Task details —
Transcribe every record without leaving anything out or changing a word.

-- -- --

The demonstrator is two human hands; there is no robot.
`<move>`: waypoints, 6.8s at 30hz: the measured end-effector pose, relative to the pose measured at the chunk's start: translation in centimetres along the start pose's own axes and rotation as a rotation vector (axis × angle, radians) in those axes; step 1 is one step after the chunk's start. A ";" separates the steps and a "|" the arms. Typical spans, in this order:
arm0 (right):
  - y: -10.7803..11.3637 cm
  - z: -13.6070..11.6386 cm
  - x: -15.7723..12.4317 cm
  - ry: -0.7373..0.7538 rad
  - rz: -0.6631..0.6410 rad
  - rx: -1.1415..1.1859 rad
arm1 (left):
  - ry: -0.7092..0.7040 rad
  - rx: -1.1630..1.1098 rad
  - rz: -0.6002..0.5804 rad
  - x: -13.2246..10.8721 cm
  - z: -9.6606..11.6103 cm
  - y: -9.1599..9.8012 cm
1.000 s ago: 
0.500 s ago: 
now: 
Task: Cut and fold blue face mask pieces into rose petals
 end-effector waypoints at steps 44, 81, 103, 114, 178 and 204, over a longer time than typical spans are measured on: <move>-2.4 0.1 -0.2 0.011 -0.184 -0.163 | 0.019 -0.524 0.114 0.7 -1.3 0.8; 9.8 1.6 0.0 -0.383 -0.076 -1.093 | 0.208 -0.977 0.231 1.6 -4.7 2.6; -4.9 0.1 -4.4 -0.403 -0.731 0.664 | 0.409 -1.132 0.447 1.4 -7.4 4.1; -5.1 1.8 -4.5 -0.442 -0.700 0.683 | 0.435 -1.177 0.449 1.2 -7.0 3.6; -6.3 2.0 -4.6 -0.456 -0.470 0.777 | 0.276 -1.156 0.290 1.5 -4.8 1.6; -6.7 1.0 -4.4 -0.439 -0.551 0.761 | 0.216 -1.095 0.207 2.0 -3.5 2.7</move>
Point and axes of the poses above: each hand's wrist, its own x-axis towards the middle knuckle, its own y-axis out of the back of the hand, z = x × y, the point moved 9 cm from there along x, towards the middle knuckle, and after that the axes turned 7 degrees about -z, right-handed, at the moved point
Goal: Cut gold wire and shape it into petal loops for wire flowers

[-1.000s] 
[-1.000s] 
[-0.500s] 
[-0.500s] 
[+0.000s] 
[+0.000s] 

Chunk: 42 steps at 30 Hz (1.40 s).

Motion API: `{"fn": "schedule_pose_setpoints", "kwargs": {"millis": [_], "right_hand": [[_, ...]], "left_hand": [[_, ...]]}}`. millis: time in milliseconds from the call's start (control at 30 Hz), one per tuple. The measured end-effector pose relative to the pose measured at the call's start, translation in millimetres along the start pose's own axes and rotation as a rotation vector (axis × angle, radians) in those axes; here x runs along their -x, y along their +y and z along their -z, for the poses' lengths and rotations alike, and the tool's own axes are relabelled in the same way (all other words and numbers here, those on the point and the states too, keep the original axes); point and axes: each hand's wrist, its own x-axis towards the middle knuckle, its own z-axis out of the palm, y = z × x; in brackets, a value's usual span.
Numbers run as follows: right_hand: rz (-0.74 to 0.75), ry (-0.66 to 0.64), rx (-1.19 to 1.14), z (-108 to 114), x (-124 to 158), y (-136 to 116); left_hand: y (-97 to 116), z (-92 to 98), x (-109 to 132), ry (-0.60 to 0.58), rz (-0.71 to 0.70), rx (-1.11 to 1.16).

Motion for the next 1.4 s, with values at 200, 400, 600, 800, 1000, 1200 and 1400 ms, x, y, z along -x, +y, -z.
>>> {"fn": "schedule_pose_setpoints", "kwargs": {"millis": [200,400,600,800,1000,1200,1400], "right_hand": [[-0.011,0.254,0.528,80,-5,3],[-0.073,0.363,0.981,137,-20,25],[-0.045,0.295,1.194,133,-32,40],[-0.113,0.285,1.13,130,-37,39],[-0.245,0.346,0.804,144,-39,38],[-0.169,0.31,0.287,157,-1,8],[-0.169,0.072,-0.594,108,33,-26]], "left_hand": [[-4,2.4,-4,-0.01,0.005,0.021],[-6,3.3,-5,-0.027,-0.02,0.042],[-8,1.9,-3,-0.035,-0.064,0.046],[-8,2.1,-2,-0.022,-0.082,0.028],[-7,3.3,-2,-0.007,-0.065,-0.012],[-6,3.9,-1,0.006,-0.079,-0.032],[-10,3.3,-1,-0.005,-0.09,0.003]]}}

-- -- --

Response to the exercise —
The demonstrator is two human hands; there is no robot.
`<move>`: waypoints, 6.8s at 30hz: the measured end-effector pose, relative to the pose measured at the chunk's start: translation in centimetres along the start pose's own axes and rotation as a rotation vector (axis × angle, radians) in those axes; step 1 is one step after the chunk's start. A ";" separates the steps and a "|" the arms. Typical spans, in this order:
arm0 (right):
  - y: -10.7803..11.3637 cm
  - z: -13.6070..11.6386 cm
  - x: -15.7723..12.4317 cm
  - ry: -0.7373..0.7538 rad
  - rz: -0.6631..0.6410 rad
  - rx: -1.1415..1.1859 rad
arm1 (left):
  - ry: -0.7092..0.7040 rad
  - rx: -1.1630..1.1098 rad
  - rz: -0.6002..0.5804 rad
  - x: -13.2246..10.8721 cm
  - z: -9.6606..11.6103 cm
  - y: -9.1599..9.8012 cm
1.000 s ago: 
0.500 s ago: 
now: 
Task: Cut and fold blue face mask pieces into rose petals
 end-effector waypoints at steps 44, 81, 103, 114, 178 and 204, over a longer time than typical spans are measured on: <move>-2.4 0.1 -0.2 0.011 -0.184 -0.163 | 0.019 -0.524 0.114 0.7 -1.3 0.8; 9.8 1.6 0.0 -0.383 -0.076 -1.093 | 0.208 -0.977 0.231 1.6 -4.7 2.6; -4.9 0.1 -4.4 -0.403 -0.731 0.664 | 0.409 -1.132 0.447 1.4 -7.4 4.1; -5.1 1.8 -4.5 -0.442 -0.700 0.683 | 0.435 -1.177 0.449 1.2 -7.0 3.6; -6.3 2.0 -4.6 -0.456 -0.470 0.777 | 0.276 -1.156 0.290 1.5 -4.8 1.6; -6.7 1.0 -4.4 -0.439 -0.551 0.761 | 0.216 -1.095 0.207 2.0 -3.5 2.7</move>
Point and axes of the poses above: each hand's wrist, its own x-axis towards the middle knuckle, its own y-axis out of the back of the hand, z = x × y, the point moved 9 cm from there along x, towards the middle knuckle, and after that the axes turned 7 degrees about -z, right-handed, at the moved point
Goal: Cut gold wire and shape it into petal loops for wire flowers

[-1.000s] 
[-1.000s] 
[-0.500s] 
[-0.500s] 
[+0.000s] 
[+0.000s] 

Chunk: 42 steps at 30 Hz (1.40 s).

Motion API: `{"fn": "schedule_pose_setpoints", "kwargs": {"millis": [_], "right_hand": [[_, ...]], "left_hand": [[_, ...]]}}`. millis: time in milliseconds from the call's start (control at 30 Hz), one per tuple. The measured end-effector pose relative to the pose measured at the call's start, translation in millimetres along the start pose's own axes and rotation as a rotation vector (axis × angle, radians) in those axes; here x runs along their -x, y along their +y and z along their -z, for the poses' lengths and rotations alike, and the tool's own axes are relabelled in the same way (all other words and numbers here, those on the point and the states too, keep the original axes); point and axes: each hand's wrist, its own x-axis towards the middle knuckle, its own z-axis out of the palm, y = z × x; in brackets, a value's usual span.
Numbers run as follows: right_hand: rz (-0.74 to 0.75), ry (-0.66 to 0.64), rx (-1.19 to 1.14), z (-108 to 114), x (-124 to 158), y (-136 to 116); left_hand: y (-97 to 116), z (-92 to 98), x (-109 to 132), ry (-0.60 to 0.58), rz (-0.71 to 0.70), rx (-1.11 to 1.16).

Motion for the next 1.4 s, with values at 200, 400, 600, 800, 1000, 1200 and 1400 ms, x, y, z along -x, +y, -z.
>>> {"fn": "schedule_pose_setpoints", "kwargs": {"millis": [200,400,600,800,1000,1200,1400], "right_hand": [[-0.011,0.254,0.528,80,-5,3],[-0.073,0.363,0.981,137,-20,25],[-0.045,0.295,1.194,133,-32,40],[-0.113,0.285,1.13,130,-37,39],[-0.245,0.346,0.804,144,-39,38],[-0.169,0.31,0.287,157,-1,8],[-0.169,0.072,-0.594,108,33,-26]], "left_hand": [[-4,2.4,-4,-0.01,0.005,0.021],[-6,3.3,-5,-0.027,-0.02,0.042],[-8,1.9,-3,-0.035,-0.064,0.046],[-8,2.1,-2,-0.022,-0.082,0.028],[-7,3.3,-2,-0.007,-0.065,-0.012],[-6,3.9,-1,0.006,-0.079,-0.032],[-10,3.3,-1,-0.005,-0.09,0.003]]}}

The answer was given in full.